What the exercise asks -
Figure out how many lines of the material below contain the word "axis". Answer with the number only.

══ Information provided

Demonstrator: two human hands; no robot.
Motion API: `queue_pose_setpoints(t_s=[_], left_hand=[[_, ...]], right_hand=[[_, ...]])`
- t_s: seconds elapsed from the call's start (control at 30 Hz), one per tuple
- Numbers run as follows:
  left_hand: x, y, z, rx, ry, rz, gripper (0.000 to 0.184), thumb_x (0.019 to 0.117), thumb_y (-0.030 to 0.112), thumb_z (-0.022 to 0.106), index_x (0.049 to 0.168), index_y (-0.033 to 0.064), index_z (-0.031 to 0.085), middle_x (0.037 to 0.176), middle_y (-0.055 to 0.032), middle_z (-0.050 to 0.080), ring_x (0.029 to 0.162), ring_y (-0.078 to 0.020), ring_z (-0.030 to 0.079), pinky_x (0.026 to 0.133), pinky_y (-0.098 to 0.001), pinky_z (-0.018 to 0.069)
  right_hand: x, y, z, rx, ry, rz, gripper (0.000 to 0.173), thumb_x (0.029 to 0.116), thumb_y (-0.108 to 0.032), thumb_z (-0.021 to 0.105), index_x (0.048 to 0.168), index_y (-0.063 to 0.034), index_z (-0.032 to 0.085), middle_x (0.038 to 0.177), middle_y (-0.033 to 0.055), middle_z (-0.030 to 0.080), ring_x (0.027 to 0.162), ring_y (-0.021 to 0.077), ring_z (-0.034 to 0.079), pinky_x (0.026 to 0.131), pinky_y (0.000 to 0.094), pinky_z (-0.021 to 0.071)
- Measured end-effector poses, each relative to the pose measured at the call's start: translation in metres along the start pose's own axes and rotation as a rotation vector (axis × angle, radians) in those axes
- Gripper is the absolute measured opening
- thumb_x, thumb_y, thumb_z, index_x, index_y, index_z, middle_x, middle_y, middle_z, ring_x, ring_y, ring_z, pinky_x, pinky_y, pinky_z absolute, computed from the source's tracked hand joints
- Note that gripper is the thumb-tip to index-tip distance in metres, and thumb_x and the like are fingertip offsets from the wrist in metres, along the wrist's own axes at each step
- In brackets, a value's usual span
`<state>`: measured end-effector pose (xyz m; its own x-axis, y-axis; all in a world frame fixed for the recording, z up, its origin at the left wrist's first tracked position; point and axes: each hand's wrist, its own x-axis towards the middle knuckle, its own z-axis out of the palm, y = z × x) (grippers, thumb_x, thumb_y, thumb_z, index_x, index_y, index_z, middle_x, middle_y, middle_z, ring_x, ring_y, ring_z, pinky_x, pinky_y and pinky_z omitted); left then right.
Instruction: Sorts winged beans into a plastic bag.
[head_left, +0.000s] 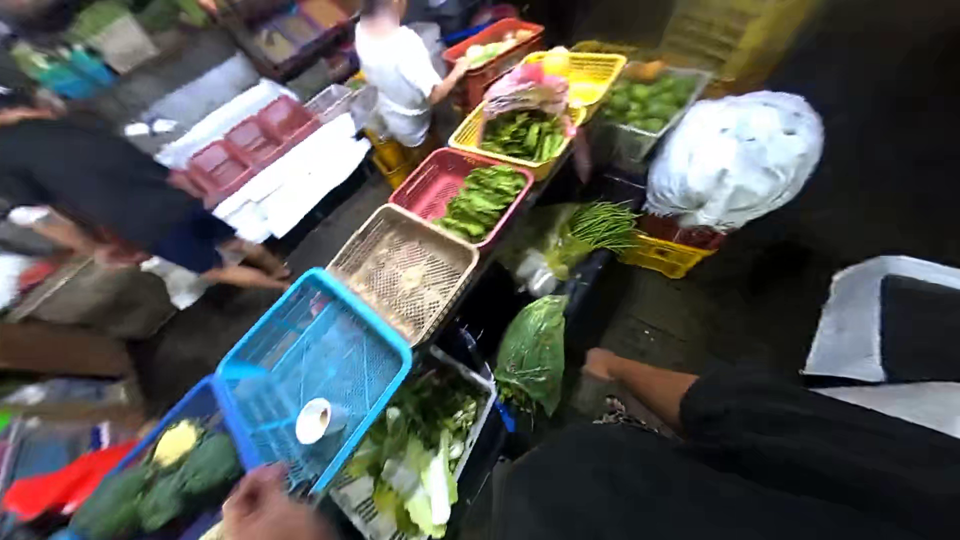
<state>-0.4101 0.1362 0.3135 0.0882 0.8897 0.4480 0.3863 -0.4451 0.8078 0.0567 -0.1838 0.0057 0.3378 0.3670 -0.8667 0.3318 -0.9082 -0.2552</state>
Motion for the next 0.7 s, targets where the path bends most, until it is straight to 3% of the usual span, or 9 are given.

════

Your solution -
2